== TASK INSTRUCTIONS ==
What lines of the material hold the string "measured"? Pull each of them out.

[Opening DATA PROVIDED section]

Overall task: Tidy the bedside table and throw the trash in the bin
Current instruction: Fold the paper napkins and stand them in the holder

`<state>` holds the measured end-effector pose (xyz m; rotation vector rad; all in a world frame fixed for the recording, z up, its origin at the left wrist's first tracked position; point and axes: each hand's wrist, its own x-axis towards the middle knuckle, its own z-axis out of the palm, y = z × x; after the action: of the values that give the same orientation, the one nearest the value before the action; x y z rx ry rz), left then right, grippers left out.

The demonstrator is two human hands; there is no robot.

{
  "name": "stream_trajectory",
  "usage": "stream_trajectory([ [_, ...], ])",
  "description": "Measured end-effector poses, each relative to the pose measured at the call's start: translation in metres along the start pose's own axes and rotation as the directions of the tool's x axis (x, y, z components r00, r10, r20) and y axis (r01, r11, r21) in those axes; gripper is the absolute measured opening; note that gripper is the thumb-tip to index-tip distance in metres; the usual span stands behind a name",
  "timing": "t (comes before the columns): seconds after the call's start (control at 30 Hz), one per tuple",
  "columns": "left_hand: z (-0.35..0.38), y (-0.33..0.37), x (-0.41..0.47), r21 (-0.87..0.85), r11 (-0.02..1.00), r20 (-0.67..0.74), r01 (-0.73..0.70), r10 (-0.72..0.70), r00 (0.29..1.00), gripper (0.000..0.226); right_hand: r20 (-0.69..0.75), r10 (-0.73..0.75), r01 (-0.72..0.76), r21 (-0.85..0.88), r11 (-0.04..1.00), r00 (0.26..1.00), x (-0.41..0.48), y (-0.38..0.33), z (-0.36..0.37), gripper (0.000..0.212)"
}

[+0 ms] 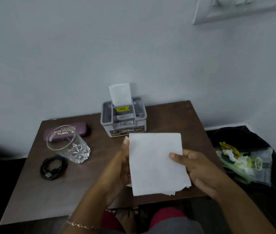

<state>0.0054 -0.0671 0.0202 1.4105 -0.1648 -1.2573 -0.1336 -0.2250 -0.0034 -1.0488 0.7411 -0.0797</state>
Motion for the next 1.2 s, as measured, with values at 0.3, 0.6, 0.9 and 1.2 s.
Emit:
stream_trajectory([
  [0.3, 0.013, 0.011, 0.001, 0.217, 0.954, -0.25, -0.208, 0.26, 0.933, 0.028, -0.176, -0.272, 0.177, -0.422, 0.889, 0.946, -0.016, -0.016, 0.03, 0.02],
  [0.6, 0.053, 0.008, -0.019, 0.302, 0.849, -0.242, -0.435, 0.509, 0.826, 0.042, -0.124, -0.608, 0.368, -0.697, 0.616, 0.784, -0.034, 0.006, 0.099, 0.029],
  [0.9, 0.068, 0.005, -0.046, 0.338, 0.833, -0.231, -0.438, 0.525, 0.819, 0.031, -0.154, -0.283, 0.259, -0.159, 0.953, 0.947, -0.04, -0.007, 0.091, 0.024],
  [1.2, 0.05, 0.008, -0.058, 0.269, 0.821, -0.225, -0.504, 0.562, 0.796, 0.035, -0.048, -0.101, 0.111, 0.286, 0.952, 0.994, -0.049, -0.01, 0.083, 0.036],
])
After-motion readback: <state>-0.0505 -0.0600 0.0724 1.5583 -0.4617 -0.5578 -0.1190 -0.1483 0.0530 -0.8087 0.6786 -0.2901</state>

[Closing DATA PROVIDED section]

== SOLUTION FOR THIS TASK ==
`<state>` holds the measured end-effector pose (xyz m; rotation vector rad; all in a world frame fixed for the recording, z up, its origin at the left wrist's first tracked position; point and axes: each hand's wrist, its own x-axis towards the middle knuckle, its own z-axis out of the palm, y = z × x; after the action: of the values that give the same orientation, the one nearest the value before the action; x y z rx ry rz), left then right, grippers left out.
  "description": "Measured end-effector poses, each relative to the pose measured at the call's start: translation in metres along the start pose's own axes and rotation as the directions of the tool's x axis (x, y, z components r00, r10, r20) and y axis (r01, r11, r21) in those axes; gripper is the absolute measured opening; note that gripper is the thumb-tip to index-tip distance in metres; the usual span stands behind a name",
Motion for the next 1.2 s, as measured, with values at 0.3, 0.6, 0.9 and 1.2 s.

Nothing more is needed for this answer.